Review by Dr. John M. Handley
Killing Without Heart: Limits on Robotic Warfare in an Age of Persistent Conflict by M. Shane Riza, Washington, D.C.: Potomac Books, 2013, ISBN 978-1-61234-613-7, 221 pages, $29.95.
USAF Colonel Riza is no stranger to war and the effect of combat on military men and women. He is a fighter pilot and, as such, perhaps the last person one would think of as opposed to armed robotic war machines (drones) whose use could prevent the loss of his own life or that of his compatriots. Yet, in this small book of some 177 pages of text, Riza argues strongly for a return to the ethos of a warrior class, to military professionalism, and to a nation-wide debate on the use of robotic platforms as substitutes for human beings. This small book addresses a host of issues, legal and ethical, surrounding the use and future development of robots in war. Although very well written, it is not the easiest book to read unless one is reasonably well versed in what might be considered the art of war. The chapter devoted to Just War, for example, requires a knowledge and understanding of warfare that most individuals will not possess.
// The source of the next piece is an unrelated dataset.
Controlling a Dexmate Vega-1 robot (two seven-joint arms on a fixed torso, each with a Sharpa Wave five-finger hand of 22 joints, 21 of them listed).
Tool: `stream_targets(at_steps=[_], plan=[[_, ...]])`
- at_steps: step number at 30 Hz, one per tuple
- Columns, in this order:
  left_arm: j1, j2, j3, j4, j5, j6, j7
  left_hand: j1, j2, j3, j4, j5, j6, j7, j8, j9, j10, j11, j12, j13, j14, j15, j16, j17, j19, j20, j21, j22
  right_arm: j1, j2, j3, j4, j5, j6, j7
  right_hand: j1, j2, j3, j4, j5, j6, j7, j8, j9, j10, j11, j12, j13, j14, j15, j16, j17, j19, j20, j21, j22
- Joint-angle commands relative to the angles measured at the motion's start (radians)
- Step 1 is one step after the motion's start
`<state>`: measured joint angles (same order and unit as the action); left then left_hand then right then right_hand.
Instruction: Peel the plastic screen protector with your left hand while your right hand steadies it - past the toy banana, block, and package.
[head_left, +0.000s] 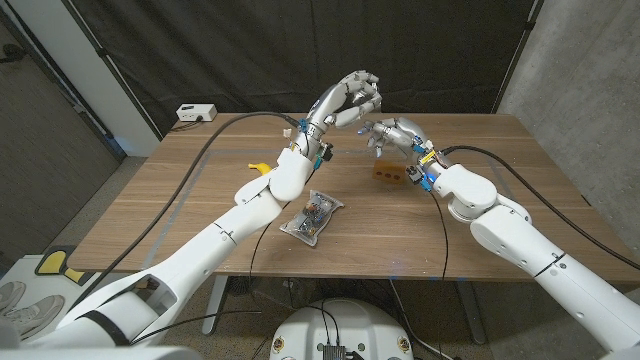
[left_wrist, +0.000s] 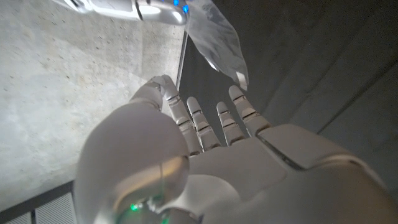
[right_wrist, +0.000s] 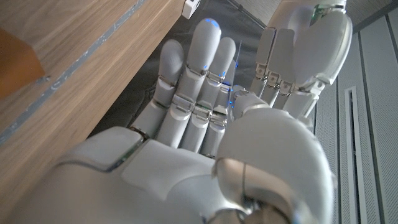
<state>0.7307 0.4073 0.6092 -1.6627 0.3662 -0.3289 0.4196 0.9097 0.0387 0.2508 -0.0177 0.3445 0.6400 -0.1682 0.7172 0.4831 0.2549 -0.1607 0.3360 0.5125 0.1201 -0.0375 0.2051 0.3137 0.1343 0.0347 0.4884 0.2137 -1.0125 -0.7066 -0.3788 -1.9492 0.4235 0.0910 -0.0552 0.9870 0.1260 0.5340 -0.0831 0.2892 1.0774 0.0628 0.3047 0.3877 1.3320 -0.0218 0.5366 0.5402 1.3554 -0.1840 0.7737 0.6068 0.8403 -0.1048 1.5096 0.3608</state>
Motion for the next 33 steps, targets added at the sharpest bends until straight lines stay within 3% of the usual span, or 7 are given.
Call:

Colonel Riza begins his narrative with his personal involvement in robotic systems and is quick to point out that this book is not an indictment of technology, but rather attempts to answer the question “is there a point when our technology robs us of what it means to go to war?” (p. 5) He believes we are now on that downward path by placing more emphasis on not losing the lives of our warriors while at the same time not placing sufficient value on the lives of noncombatants that inevitably lose their lives when we use drones for targeted assassinations. He does emphasize that we are required to do all we can to protect our service members, but replacing them altogether with mechanical devices is not the answer.
Since this is a book on robotic warfare, Riza devotes a portion of a chapter to defining the term “robot.” There are many definitions, most of which he finds wanting; however, the definition used throughout this book comes from combining several definitions into one operational statement. A robot is “a programmable machine incorporating any degree of artificial intelligence allowing for some degree of autonomy and an ability to sense, perceive, and act in or on its environment” (p. 17). The robot requires both supervised autonomy (human direction) and learning autonomy (to learn from and respond to its environment). Current technology gives the US such robots, but what of the future? This concern is the root cause for this book. Colonel Riza fears that future technology applied to robotic warfare will eventually remove the human control from robotic warfare with the creation of truly autonomous instruments deciding for themselves when and what to attack. Such a development will make wars easier to wage by political leaders and easier to accept by the public who have come to believe that such warfare is risk free for our combatants.
Just because it is technically feasible does not mean it is justified. Nuclear, chemical, and even biological weapons exist in some arsenals around the world, but the international laws that now proscribe their use have, for the most part, held up. The exceptions are of course Iraq, Iran, and Syria, yet without these laws things could be considerably worse. Colonel Riza proposes the creation of an international forum similar to the Ottawa Accords to codify limitations on armed unmanned platforms. He also recommends the creation of advisory boards to further the concepts of morality and ethics in scientific developments.
This nation has to remember that the main objective of any nation-state should be to first avoid war if at all possible; however, if war comes, those who have chosen the profession of warrior, those who are willing to risk their lives for the public they serve, must fight it. War is not pretty, neat, or easy. War requires sacrifices of blood and treasure as well as a commitment by the warriors to the laws of war. Warriors have to be willing to kill and risk being killed, yet, as the author notes, warriors kill with heart, unlike the armed autonomous unmanned robots we are currently developing.